In Norway and Denmark, the governments imposed strong restrictions on social activities from late March, leading to a surge in contactless payments across shops and restaurants. In Norway in January 2020, only 35 per cent of payments were made contactless; by late October, it had more than doubled to 77 per cent – overtaking Sweden and Finland in the process. During just one week of the Norwegian lockdown, the share of contactless payments jumped six points.
In Sweden, where authorities took a less restrictive path to fight the pandemic, use of contactless payment has shown steadier growth during the year, rising from 44 per cent in January to 60 per cent of all in-store card payments by late October.
Denmark is leading the pack with around 86 per cent of all card payments in physical shops made contactlessly in the last week of October.

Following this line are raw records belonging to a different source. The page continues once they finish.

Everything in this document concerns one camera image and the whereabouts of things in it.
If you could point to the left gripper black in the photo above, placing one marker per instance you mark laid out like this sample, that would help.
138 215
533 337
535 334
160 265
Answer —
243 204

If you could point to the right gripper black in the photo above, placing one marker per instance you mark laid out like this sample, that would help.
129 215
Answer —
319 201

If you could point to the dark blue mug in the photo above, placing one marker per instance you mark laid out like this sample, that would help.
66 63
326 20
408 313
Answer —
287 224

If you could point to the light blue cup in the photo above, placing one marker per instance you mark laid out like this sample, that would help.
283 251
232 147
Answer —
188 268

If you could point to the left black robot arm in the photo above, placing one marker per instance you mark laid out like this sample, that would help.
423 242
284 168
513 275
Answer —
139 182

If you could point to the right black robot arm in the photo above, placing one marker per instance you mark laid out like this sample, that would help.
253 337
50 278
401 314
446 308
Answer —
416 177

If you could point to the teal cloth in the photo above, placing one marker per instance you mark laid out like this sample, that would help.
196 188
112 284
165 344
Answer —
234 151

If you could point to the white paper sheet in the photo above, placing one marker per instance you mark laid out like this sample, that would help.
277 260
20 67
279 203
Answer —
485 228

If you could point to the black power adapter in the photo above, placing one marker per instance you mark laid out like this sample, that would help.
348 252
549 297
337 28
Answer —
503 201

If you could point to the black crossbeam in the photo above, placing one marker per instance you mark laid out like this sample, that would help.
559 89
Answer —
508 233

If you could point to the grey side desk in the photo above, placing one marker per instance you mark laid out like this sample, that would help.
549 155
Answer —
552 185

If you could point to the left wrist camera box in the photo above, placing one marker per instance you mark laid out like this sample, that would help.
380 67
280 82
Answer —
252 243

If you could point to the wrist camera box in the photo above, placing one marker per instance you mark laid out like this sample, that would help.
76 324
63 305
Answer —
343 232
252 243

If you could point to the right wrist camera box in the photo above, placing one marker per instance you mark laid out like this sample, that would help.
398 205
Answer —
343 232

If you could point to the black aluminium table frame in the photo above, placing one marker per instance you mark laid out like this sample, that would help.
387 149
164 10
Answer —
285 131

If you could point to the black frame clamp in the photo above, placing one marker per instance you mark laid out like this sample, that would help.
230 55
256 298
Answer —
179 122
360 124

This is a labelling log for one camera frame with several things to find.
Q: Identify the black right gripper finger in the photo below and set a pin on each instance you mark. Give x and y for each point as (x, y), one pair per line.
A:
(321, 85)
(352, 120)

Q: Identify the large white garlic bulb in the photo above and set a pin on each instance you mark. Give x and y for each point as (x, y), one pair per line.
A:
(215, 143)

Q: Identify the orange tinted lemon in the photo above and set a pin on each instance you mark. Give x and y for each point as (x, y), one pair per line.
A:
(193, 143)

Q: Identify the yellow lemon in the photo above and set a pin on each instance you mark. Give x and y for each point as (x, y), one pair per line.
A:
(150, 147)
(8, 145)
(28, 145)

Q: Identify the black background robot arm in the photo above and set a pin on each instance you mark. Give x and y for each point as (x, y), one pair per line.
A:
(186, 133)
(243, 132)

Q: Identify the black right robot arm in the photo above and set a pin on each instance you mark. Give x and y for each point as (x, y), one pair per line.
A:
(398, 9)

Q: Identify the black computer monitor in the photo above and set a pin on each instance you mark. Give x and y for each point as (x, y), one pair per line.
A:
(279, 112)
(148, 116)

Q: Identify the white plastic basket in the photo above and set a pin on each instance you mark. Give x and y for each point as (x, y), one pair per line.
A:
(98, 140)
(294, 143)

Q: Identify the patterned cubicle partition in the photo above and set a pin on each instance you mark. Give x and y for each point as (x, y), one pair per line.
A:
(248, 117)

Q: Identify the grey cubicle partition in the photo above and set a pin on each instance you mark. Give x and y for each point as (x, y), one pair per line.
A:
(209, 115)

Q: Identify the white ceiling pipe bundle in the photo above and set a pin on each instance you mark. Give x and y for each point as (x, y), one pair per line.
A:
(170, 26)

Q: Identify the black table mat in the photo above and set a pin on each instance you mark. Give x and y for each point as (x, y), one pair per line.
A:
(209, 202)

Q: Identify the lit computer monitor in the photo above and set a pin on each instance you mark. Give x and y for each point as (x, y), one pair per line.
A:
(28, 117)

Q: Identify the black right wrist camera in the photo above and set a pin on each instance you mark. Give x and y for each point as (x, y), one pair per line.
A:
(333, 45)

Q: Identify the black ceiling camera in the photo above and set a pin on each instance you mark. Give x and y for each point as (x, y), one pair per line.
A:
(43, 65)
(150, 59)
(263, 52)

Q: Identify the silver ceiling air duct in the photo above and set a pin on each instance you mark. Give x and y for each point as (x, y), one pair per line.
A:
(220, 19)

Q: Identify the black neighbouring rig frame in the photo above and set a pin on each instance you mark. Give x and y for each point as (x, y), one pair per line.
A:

Norway is second with a share of 77 per cent, with Finland third at 70 per cent.
Contactless payment are transactions initiated by contactless interaction between the consumer's card and the merchant terminal, even if a PIN-code may also be required when the payment exceeds a certain limit. To further facilitate adoption, Norway increased the transaction limit to pay contactlessly without inputting a PIN code from NOK 400 to 500, while Sweden doubled the amount from SEK 200 to 400 in mid-April. In Denmark, the limit has been DKK 350 for over two years.
The contactless limit set by EU law is EUR 50, which is honoured in Finland.
Contactless payments through mobile devices, such as Apple Pay and Samsung Pay, work on all payment terminals with contactless functionality and have no transaction limit, as the purchase is approved through mobile verification.